Inspired by an accelerating learning curve and ongoing efforts to establish distinctive integration protocols for floating drilling rigs, key industry players are increasingly recognizing pressure control technologies and techniques including managed pressure drilling (MPD) as safe and cost-effective approaches to drilling deepwater wells.
Specifically, for the extremely narrow fracture-pressure gradients typical of deepwater wells, they point to the capacity of MPD to maintain constant bottomhole pressure (CBHP) with early kick/loss detection and correction. Unlike conventional “open-to-atmosphere” circulating systems, MPD employs a unique rotating control device (RCD), surface chokes, and related components to deliver near-instantaneous application of annular surface backpressure to control bottomhole pressures and equivalent circulating density (ECD) - critical for operations in tight and often shifting deepwater drilling margins.
Thus, while no cut-and-dried checklist exists for what constitutes a prospective MPD well, the increased risks of well-control issues and related costs make the deepwater environment ripe to adopt closed-loop drilling techniques. The mandate to reduce the risks and costs of offshore development is driving industry-wide efforts to break down the remaining technical and regulatory obstacles to the wholesale integration of MPD systems on classed floating drilling rigs.
MPD originated as a technique for drilling trouble zones in onshore and shallow-water applications, and soon evolved into a standard practice for drilling the most difficult wells. However, transferring what had become a routine land-rig technique to deepwater semisubmersibles and drillships involved a steep learning curve. Unlike typical surface BOP applications, the integration of MPD systems with the existing risers of floating drilling rigs creates two barriers: an RCD for top-of-the-riser pressure containment and an upper marine riser annular preventer. Failure of either barrier, or any component in the system front, can lead to severe consequences in deepwater scenarios, further heightening the need to conduct a thorough case-by-case evaluation before initiating the integration process.

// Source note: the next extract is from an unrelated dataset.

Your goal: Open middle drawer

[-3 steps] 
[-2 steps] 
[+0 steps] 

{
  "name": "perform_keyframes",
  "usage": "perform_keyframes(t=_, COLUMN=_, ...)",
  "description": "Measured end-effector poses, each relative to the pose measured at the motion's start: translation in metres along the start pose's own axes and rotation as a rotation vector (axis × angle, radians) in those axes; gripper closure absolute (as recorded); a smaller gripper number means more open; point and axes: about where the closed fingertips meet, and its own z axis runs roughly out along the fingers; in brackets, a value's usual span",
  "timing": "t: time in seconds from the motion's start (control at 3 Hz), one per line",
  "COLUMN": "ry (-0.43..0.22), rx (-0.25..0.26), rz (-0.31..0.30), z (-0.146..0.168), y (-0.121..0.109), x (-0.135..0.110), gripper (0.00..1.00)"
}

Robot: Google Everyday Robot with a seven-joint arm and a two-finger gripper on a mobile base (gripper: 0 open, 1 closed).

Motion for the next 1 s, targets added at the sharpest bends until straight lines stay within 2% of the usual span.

Much of the planning required when installing an MPD package onto an existing floating rig involves integrating equipment and re-evaluating techniques such as tripping, flow checks, kick drills, and well control. This is due to the installation and operation of the subsea RCD, including its integration with a riser gas handling (RGH) device.

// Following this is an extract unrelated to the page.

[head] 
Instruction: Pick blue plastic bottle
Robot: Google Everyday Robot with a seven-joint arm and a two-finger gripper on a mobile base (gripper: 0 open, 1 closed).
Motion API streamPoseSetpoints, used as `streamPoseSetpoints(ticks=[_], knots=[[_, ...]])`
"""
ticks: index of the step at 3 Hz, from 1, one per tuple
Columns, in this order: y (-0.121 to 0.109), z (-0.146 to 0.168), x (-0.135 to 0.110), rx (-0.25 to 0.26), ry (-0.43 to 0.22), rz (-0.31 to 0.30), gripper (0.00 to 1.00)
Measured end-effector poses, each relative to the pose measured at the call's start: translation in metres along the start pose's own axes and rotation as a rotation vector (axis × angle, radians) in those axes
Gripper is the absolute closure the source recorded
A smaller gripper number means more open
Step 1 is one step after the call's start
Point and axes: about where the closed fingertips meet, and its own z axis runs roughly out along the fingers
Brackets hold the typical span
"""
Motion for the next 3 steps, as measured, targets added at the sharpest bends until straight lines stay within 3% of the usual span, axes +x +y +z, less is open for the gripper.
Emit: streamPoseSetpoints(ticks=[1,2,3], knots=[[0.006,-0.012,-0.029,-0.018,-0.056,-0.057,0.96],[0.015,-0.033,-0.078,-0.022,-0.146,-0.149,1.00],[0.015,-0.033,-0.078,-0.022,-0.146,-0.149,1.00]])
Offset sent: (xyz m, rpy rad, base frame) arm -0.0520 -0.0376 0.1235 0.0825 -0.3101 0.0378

|The team integrated a rotating control device into the rig’s existing riser gas handling system. (Photo courtesy Weatherford)|
No consistent industry-wide rules or standards currently exist to guide the integration and application of MPD on floating drilling rigs; class societies and regulatory bodies are working toward classifying MPD systems and their respective components. Experience has proven that the application of MPD offshore requires extensions and modifications to the design of critical components to help ensure safe operations in harsh environments.

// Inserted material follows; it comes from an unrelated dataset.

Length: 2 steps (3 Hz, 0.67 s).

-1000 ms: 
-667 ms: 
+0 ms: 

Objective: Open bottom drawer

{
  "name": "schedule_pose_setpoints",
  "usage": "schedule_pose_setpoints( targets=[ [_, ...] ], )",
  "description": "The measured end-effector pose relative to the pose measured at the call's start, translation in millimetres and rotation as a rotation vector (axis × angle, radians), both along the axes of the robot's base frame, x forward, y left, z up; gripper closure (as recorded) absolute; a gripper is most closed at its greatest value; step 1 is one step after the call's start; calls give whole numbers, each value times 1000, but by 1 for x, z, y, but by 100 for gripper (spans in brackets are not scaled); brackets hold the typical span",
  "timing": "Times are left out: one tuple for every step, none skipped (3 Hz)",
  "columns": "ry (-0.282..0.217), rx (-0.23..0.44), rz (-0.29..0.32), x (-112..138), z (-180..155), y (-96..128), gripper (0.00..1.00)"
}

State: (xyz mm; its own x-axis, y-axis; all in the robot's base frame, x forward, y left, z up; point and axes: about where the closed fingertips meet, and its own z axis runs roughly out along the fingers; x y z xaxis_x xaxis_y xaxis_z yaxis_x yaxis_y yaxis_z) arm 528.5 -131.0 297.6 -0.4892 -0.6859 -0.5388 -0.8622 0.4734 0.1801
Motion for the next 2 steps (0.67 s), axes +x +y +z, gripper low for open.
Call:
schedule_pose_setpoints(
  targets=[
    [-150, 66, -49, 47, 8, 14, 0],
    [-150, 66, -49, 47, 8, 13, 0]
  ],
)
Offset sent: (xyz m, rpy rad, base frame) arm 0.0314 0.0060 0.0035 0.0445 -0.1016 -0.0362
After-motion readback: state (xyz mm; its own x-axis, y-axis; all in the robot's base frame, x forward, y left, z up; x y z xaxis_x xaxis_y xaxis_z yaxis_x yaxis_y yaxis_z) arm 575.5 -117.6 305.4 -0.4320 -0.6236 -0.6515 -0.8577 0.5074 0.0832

Aside from the dearth of standardized sub-components, the rig-up of a MPD system on a floating drilling rig is enormously complex. Integration experience has shown, for instance, that it is imperative to consider the inside diameter; drift; tension ratings of marine risers; tension ring; upper flex joints; and the telescopic joint during planning stages to prevent issues during deployment. Further, the rig-up process must also include planning for fire and gas system upsets, emergency shutdown events, and emergency disconnects.
The customized network of umbilicals, control systems, piping and valves in the moonpool area is among the more critical and arduous elements of an aggregate rig-up. The pipe and valve system must be able to accommodate conventional drilling and seamless conversion to MPD, pressurized mudcap drilling, early kick detection, or RGH when required.
Despite the significant challenges, MPD integration on existing floaters, which took hold in the Asia/Pacific region, has since expanded worldwide with impressive results. Over the past decade, the MPD methodology has been used extensively and effectively in water depths exceeding 7,500 ft (2,286 m), with the frequency and complexity of targeted wells increasing appreciably.
More recently, an operator in Angola requested the permanent integration of an MPD package on an under-class drillship. MPD was seen as the only viable solution to minimize losses, control gas migration and, most importantly, provide early kick and loss detection, particularly in the 181⁄8-in. section.
After a comprehensive rig survey, the drillship was outfitted with the deepwater MPD package, including the latest automated control system for monitoring losses and conducting dynamic flow tests gains, as well as the BTR RCD to facilitate closed-loop drilling. Once the rig-up was complete, the MPD system in CBHP mode drilled a cumulative 13,358 ft (4,072 m) through three troublesome sections. In the 14½- × 16½-in. hole section, the MPD team drilled from 12,182 to 18,574 ft (3,713 to 5,661 m) at sustained drilling rates of 66 ft/hr, with a 12.2 lb/gal mud weight. The ECD held relatively steady between 12.7 and 12.75 lb/gal. In the intermediate 12¼-in. hole interval, the MPD team drilled from 18,602 to 20,692 ft (5,670 to 6,306 m) at ROP from 3- to 7-ft/hr with a 9.8-lb/gal mud weight and ECD ranging from 12.3 to 12.35 lb/gal.
Overall, the MPD system enabled the operator to avoid total losses while effectively controlling nuisance gas, and to safely reach total depth at a significant savings in both drilling time and associated costs.